● WHAT IS REQUIRED:
From the entries below, copy every line that holds the word "gripper".

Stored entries
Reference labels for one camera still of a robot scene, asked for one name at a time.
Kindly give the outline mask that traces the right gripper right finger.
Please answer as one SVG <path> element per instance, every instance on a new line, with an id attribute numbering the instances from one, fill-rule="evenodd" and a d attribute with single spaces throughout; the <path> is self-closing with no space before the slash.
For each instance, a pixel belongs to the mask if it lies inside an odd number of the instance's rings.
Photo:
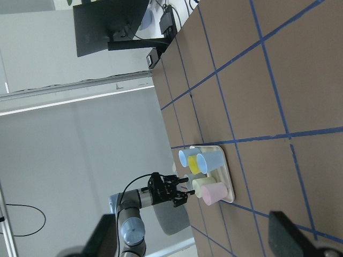
<path id="1" fill-rule="evenodd" d="M 282 211 L 269 213 L 268 243 L 274 256 L 342 256 L 328 244 L 312 243 Z"/>

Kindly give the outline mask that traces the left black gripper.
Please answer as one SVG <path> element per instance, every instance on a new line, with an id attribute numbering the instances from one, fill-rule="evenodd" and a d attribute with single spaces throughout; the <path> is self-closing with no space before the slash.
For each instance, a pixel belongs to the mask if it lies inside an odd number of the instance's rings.
<path id="1" fill-rule="evenodd" d="M 188 177 L 180 178 L 177 175 L 152 173 L 147 184 L 152 205 L 172 201 L 173 206 L 176 208 L 187 203 L 188 197 L 194 195 L 195 190 L 179 191 L 177 190 L 177 185 L 187 183 L 188 181 Z"/>

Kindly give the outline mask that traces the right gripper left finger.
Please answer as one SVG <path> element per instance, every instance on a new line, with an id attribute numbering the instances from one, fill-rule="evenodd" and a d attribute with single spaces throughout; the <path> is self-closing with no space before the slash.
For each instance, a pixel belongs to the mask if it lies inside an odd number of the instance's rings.
<path id="1" fill-rule="evenodd" d="M 60 256 L 114 256 L 117 252 L 115 214 L 105 214 L 99 220 L 85 246 L 62 250 Z"/>

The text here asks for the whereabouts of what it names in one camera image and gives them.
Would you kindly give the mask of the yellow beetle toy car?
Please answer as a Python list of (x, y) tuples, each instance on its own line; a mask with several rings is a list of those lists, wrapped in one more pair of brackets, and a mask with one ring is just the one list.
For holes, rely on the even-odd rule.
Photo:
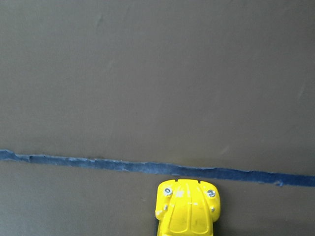
[(158, 236), (212, 236), (220, 214), (219, 191), (209, 182), (172, 179), (157, 188)]

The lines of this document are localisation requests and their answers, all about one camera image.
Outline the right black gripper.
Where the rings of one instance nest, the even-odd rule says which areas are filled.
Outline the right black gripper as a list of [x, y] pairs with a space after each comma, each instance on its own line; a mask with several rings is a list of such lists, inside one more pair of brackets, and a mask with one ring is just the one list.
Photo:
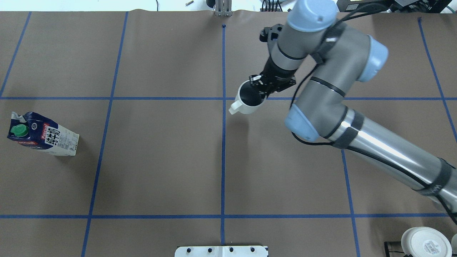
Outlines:
[[281, 92], [295, 85], [295, 73], [297, 69], [285, 70], [278, 67], [268, 58], [260, 75], [249, 76], [249, 85], [262, 99], [268, 98], [269, 94]]

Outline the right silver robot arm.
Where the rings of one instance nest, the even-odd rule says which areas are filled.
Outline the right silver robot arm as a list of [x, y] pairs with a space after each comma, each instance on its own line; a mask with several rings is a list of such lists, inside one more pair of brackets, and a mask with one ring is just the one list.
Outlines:
[[230, 113], [252, 113], [271, 95], [292, 86], [284, 123], [306, 145], [345, 150], [386, 169], [398, 182], [432, 200], [456, 223], [456, 166], [409, 141], [348, 104], [356, 83], [384, 67], [388, 48], [348, 24], [370, 6], [338, 18], [331, 0], [298, 0], [284, 24], [267, 26], [259, 40], [268, 57], [261, 72], [243, 82]]

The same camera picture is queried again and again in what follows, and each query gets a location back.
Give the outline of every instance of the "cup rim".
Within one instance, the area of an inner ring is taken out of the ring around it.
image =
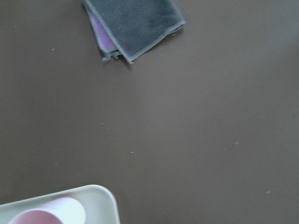
[[[23,211],[23,212],[19,213],[17,216],[15,216],[13,219],[11,219],[8,222],[8,224],[11,224],[13,221],[15,221],[16,219],[18,219],[22,215],[24,215],[26,213],[29,213],[29,212],[32,212],[32,211],[44,211],[44,212],[47,212],[47,213],[51,214],[53,217],[55,217],[60,222],[60,224],[64,224],[63,221],[57,215],[53,214],[50,210],[41,209],[41,208],[34,208],[34,209],[29,209],[29,210]]]

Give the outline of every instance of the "gray cloth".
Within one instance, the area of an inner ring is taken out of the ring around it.
[[[84,0],[84,3],[129,63],[185,24],[172,0]]]

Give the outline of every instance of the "microfiber cloth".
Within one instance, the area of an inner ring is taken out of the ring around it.
[[[103,60],[123,55],[133,60],[185,20],[172,0],[84,0]]]

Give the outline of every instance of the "cup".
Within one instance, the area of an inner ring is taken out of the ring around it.
[[[15,216],[8,224],[84,224],[83,206],[70,197],[41,204]]]

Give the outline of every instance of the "plastic tray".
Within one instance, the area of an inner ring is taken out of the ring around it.
[[[72,197],[81,202],[86,211],[85,224],[120,224],[117,204],[113,194],[99,185],[87,185],[0,205],[0,224],[7,224],[22,211],[60,197]]]

● THE ANSWER:
Kindly give the outline mask that traces the right gripper right finger.
Kindly give the outline mask that traces the left black gripper.
Kindly give the outline mask that traces the right gripper left finger.
Outline the right black gripper.
Outline the right black gripper as a list of [x, y] pairs with a space after each comma, each instance on its own line; a mask with several rings is a list of such lists, inside one more pair of brackets, and a mask with one ring is just the one list.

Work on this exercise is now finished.